[Opening Source data section]

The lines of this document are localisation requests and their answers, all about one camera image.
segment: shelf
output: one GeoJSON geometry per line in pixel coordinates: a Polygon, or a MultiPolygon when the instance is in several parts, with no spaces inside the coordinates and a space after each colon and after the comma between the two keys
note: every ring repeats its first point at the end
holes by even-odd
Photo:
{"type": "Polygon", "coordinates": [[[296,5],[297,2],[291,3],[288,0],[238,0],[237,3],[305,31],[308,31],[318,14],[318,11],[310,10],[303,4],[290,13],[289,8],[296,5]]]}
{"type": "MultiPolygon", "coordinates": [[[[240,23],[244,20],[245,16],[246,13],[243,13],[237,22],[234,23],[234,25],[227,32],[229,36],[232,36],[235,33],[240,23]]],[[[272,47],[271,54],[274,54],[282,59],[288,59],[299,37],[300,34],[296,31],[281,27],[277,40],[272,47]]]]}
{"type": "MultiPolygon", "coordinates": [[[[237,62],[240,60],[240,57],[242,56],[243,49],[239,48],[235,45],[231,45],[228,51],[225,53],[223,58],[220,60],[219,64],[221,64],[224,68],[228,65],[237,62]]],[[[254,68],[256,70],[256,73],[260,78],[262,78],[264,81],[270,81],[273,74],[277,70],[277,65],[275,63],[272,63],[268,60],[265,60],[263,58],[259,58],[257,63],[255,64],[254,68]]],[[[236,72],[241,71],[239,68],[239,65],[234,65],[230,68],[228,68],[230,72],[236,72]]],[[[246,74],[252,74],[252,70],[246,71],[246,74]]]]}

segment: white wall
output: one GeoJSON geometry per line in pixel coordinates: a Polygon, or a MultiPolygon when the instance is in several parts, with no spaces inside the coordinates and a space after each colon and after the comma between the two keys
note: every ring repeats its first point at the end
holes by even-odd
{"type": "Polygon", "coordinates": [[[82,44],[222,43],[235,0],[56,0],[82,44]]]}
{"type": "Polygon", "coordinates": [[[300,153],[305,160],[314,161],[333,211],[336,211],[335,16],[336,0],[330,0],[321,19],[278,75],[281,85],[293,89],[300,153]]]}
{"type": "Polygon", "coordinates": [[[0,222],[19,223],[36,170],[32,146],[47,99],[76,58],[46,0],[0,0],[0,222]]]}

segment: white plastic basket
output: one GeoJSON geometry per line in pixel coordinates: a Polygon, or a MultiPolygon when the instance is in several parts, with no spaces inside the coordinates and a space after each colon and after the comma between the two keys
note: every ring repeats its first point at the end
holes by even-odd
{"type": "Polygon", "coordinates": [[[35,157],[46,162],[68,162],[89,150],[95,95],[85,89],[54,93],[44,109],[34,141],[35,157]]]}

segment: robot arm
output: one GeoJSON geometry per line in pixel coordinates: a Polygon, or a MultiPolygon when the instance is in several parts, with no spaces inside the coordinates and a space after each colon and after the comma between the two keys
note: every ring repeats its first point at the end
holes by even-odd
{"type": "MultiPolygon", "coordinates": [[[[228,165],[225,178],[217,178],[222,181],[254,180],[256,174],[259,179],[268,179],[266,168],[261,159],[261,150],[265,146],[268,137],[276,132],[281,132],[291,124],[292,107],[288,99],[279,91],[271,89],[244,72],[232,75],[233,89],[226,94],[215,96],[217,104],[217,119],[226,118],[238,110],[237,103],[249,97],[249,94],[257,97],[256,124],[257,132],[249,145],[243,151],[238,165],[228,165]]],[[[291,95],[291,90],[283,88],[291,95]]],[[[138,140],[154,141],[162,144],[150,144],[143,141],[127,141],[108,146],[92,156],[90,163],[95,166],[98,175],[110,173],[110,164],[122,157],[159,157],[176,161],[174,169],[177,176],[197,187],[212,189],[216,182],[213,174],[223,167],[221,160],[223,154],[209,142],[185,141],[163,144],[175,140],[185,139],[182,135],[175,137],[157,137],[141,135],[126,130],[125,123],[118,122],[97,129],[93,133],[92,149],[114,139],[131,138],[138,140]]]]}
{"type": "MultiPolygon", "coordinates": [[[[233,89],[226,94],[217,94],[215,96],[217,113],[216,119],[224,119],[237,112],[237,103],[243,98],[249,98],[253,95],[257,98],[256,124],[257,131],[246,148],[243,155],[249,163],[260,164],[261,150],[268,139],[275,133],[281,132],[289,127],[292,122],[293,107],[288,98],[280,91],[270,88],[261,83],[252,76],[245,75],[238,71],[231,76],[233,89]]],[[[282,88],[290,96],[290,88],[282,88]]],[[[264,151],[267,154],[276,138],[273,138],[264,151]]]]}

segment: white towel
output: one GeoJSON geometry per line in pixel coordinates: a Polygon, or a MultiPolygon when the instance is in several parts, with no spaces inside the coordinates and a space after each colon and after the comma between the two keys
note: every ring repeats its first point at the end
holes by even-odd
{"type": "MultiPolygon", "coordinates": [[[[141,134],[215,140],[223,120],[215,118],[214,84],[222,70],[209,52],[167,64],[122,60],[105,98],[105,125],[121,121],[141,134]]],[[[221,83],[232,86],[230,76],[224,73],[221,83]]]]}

[Closing Source data section]

- _Work request_
The answer must consist of all the entries, copied exactly.

- _Solution for this task_
The lines of this document are localisation requests and their answers, all about one camera image.
segment: shelf
output: one GeoJSON geometry per line in pixel coordinates: a Polygon, or a MultiPolygon when the instance is in several parts, with no spaces inside the coordinates and a space after each colon and after the comma between the two keys
note: every ring repeats its first point at the end
holes by even-odd
Photo:
{"type": "Polygon", "coordinates": [[[296,5],[297,2],[291,3],[288,0],[238,0],[237,3],[305,31],[308,31],[318,14],[318,11],[310,10],[303,4],[290,13],[289,8],[296,5]]]}
{"type": "MultiPolygon", "coordinates": [[[[240,23],[244,20],[245,16],[246,13],[243,13],[237,22],[234,23],[234,25],[227,32],[229,36],[232,36],[235,33],[240,23]]],[[[272,47],[271,54],[274,54],[282,59],[288,59],[299,37],[300,34],[296,31],[281,27],[277,40],[272,47]]]]}
{"type": "MultiPolygon", "coordinates": [[[[237,62],[240,60],[240,57],[242,56],[243,49],[239,48],[235,45],[231,45],[228,51],[225,53],[223,58],[220,60],[219,64],[221,64],[224,68],[228,65],[237,62]]],[[[254,68],[256,70],[256,73],[260,78],[262,78],[264,81],[270,81],[273,74],[277,70],[277,65],[275,63],[272,63],[268,60],[265,60],[263,58],[259,58],[257,63],[255,64],[254,68]]],[[[236,72],[241,71],[239,68],[239,65],[234,65],[230,68],[228,68],[230,72],[236,72]]],[[[246,74],[252,74],[252,70],[246,71],[246,74]]]]}

segment: white wall
output: one GeoJSON geometry per line in pixel coordinates: a Polygon, or a MultiPolygon when the instance is in several parts, with no spaces inside the coordinates and a space after each colon and after the comma between the two keys
note: every ring repeats its first point at the end
holes by even-odd
{"type": "Polygon", "coordinates": [[[82,44],[222,43],[235,0],[56,0],[82,44]]]}
{"type": "Polygon", "coordinates": [[[300,153],[305,160],[314,161],[333,211],[336,211],[335,16],[336,0],[330,0],[321,19],[278,75],[281,85],[293,89],[300,153]]]}
{"type": "Polygon", "coordinates": [[[0,222],[19,223],[36,170],[32,146],[47,99],[76,58],[46,0],[0,0],[0,222]]]}

segment: white plastic basket
output: one GeoJSON geometry per line in pixel coordinates: a Polygon, or a MultiPolygon when the instance is in several parts, with no spaces inside the coordinates and a space after each colon and after the comma between the two keys
note: every ring repeats its first point at the end
holes by even-odd
{"type": "Polygon", "coordinates": [[[35,157],[46,162],[68,162],[89,150],[95,95],[85,89],[54,93],[44,109],[34,141],[35,157]]]}

segment: robot arm
output: one GeoJSON geometry per line in pixel coordinates: a Polygon, or a MultiPolygon when the instance is in several parts, with no spaces inside the coordinates and a space after each colon and after the comma between the two keys
note: every ring repeats its first point at the end
holes by even-odd
{"type": "MultiPolygon", "coordinates": [[[[228,165],[225,178],[217,178],[222,181],[254,180],[256,174],[259,179],[268,179],[266,168],[261,159],[261,150],[265,146],[268,137],[276,132],[281,132],[291,124],[292,107],[288,99],[279,91],[271,89],[244,72],[232,75],[233,89],[226,94],[215,96],[217,104],[217,119],[226,118],[238,110],[237,103],[249,97],[249,94],[257,97],[256,124],[257,132],[249,145],[243,151],[238,165],[228,165]]],[[[291,95],[291,90],[283,88],[291,95]]],[[[138,140],[154,141],[162,144],[150,144],[143,141],[127,141],[108,146],[92,156],[90,163],[95,166],[98,175],[110,173],[110,164],[122,157],[159,157],[176,161],[174,169],[177,176],[197,187],[212,189],[216,182],[213,174],[223,167],[221,160],[223,154],[209,142],[185,141],[163,144],[175,140],[185,139],[182,135],[175,137],[157,137],[141,135],[126,130],[125,123],[118,122],[97,129],[93,133],[92,149],[114,139],[131,138],[138,140]]]]}
{"type": "MultiPolygon", "coordinates": [[[[233,89],[226,94],[217,94],[215,96],[217,113],[216,119],[224,119],[237,112],[237,103],[243,98],[249,98],[253,95],[257,98],[256,124],[257,131],[246,148],[243,155],[249,163],[260,164],[261,150],[268,139],[275,133],[281,132],[289,127],[292,122],[293,107],[288,98],[280,91],[270,88],[261,83],[252,76],[245,75],[238,71],[231,76],[233,89]]],[[[282,88],[290,96],[290,88],[282,88]]],[[[264,151],[267,154],[276,138],[273,138],[264,151]]]]}

segment: white towel
output: one GeoJSON geometry per line in pixel coordinates: a Polygon, or a MultiPolygon when the instance is in several parts, with no spaces inside the coordinates and a space after each colon and after the comma between the two keys
note: every ring repeats its first point at the end
holes by even-odd
{"type": "MultiPolygon", "coordinates": [[[[141,134],[215,140],[223,120],[215,118],[214,84],[222,70],[209,52],[167,64],[122,60],[105,98],[105,125],[121,121],[141,134]]],[[[221,83],[232,86],[230,76],[224,73],[221,83]]]]}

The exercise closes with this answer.